Advertisement

Rae’s Diner Serves Up Bustle With Its Breakfast Biscuits

Share

It’s best to stand back while waiting for a booth at Rae’s, the Santa Monica diner that’s an ode to naugahyde and chrome. Getting in the way of the waitresses hurrying back and forth with steaming pots of coffee and platefuls of the club breakfast (two eggs, any style, with ham, bacon or sausage, tomato juice or potatoes, toast or biscuits, $2.89, gravy 10 cents extra) could be dangerous to your health.

But according to 20-year patron Paul Black, no one interested in good health would go to Rae’s in the first place. “Everybody’s into non-fat food these days, but here the food is cooked in real grease,” Black said, awaiting his eggs and home fries with obvious anticipation.

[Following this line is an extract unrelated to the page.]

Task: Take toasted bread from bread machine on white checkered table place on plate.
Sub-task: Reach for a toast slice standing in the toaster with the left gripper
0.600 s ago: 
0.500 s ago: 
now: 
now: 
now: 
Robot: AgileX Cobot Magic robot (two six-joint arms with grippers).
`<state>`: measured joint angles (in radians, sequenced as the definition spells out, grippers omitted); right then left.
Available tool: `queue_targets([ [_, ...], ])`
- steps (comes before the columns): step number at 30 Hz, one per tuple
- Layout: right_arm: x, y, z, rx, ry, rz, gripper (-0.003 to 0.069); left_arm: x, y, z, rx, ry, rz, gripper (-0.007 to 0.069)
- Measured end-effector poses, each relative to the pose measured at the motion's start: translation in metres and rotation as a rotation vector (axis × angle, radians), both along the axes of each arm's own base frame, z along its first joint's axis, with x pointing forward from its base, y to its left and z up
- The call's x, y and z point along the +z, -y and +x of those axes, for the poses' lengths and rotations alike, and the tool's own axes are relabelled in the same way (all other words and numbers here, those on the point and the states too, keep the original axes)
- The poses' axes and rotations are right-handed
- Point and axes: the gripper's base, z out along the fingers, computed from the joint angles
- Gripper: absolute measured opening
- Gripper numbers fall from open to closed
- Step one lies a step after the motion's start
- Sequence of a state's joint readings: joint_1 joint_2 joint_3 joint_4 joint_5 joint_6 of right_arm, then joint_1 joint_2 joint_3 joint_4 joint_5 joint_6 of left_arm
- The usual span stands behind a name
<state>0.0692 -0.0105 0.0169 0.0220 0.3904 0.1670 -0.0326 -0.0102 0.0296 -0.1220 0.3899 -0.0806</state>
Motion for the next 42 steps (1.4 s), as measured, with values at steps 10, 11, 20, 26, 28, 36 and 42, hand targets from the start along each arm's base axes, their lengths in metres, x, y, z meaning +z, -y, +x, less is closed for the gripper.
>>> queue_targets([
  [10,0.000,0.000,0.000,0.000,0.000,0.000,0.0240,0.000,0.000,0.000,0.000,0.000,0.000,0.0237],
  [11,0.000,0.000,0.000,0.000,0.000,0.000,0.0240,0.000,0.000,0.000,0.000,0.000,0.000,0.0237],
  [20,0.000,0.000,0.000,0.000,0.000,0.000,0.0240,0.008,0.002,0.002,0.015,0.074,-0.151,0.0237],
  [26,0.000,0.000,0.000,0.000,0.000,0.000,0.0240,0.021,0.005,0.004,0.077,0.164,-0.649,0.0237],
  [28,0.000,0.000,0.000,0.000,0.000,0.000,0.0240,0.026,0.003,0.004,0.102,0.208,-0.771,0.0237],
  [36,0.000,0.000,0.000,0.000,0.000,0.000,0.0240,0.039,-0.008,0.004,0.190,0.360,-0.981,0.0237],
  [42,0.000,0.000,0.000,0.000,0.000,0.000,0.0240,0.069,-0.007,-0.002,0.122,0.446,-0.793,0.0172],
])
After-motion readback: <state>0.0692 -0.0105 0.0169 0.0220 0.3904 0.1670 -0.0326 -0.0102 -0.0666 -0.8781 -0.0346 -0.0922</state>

Rae’s other specialties, like chipped beef (served Tuesdays and Thursdays starting at 5:30 a.m.) and biscuits with gravy, also have their avid fans, and they come in droves--be it breakfast, lunchtime or in between. “Sometimes I drive by in the middle of the day and see a line out the door,” said Black, whose business is in the neighborhood. “Doesn’t anybody work around here?”

Advertisement

Biscuit Lover

Rich Masi, who was sitting with two friends at one of the orange naugahyde booths on a recent morning, made it obvious that he would wait on line for Rae’s biscuits anytime. As the plate arrived at the table, he described the biscuits lovingly: “They’re very heavy, have no nutritional value, and not a lot of taste. They’re like liquid cement, but sometimes you’ve just got to have them. Then you take the rest of the day to work them off.”

An Eclectic Mix

While some, like Masi, come to Rae’s for the food, others come for the atmosphere. “This place is totally without pretense, and has the most eclectic mix of people,” said Dick Schneiderman as Eloise, the waitress with the long, blond ponytail and amazing green eyes, stopped by to add a hot splash of coffee to his cup.

There is no Rae responsible for the homey atmosphere. Eloise volunteered that the name is derived from a combination of letters her parents put together when they opened the restaurant in 1958. “My father Ralph, supplied the R , my mother Alphonsine was the A , and I was the E and the S comes from Shipman, our last name.” Then, in 1962, her little sister was born. “We tell her that she’s the apostrophe,” Eloise said.

“We work like a family,” said short-order cook Abe Vasquez, although none of the Shipman family members work in the diner now, except for Eloise who is there only on a short-term basis. Vasquez started at the restaurant 21 years ago.

“I’m a fixture,” said Lisa Zuro, who started working at Rae’s when she was 17, back in 1968. She kept quitting to rear her family, but always found herself back at work as each of her four children grew old enough to be on their own.

Rae’s is open for breakfast, (“come alive with chilled juice or fruit” suggests the menu), lunch and dinner. They begin serving at 5:30 a.m. and the place is already bustling before the first batch of biscuits is out of the oven.